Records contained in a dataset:
◆ ◆ ◆ ◆
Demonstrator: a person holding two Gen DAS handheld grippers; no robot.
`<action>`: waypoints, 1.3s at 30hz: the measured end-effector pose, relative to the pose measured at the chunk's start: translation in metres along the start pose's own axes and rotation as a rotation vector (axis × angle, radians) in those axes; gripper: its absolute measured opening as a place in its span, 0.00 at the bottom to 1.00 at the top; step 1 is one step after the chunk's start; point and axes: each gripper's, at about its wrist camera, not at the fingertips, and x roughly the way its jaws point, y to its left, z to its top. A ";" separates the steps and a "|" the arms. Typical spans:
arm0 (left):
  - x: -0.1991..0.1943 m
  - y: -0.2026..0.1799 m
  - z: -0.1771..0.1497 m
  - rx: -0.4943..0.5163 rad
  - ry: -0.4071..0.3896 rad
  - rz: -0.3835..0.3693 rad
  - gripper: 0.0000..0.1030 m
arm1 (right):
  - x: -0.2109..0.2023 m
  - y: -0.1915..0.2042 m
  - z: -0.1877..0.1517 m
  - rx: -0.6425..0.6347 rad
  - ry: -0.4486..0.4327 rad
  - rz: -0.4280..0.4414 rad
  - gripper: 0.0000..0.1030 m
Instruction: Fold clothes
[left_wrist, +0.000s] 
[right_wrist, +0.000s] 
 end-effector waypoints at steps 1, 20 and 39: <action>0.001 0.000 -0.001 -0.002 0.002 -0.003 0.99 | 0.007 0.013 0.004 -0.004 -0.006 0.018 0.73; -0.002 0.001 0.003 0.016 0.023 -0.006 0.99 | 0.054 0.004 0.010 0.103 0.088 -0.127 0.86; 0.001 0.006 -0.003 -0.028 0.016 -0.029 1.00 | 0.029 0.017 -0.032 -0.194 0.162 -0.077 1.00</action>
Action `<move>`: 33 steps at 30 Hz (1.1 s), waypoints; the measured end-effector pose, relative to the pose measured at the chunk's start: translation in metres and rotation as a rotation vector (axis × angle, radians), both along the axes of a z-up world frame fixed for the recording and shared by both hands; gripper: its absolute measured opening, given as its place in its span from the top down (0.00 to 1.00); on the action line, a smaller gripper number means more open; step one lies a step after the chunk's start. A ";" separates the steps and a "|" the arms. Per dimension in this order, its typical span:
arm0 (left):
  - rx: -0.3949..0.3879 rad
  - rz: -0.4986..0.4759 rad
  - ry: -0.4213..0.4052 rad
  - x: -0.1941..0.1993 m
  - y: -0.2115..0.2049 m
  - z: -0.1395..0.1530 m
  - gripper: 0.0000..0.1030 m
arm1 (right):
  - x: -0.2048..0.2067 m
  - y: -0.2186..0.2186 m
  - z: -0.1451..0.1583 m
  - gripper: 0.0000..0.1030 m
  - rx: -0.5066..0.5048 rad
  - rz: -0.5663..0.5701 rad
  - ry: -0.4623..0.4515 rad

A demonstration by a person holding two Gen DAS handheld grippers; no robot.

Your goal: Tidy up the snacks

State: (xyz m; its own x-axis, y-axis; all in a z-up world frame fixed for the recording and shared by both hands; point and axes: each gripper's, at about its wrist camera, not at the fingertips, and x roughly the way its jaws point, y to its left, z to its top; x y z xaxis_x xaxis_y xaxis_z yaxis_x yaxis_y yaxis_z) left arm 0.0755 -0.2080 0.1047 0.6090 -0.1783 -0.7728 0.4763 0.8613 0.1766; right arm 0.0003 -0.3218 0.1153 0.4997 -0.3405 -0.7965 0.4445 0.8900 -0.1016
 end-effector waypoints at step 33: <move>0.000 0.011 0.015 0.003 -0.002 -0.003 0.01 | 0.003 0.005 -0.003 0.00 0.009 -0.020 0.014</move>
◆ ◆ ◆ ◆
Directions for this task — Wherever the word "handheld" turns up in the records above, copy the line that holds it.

Result for this exercise —
Demonstrator: a person holding two Gen DAS handheld grippers; no robot.
A demonstration by a person holding two Gen DAS handheld grippers; no robot.

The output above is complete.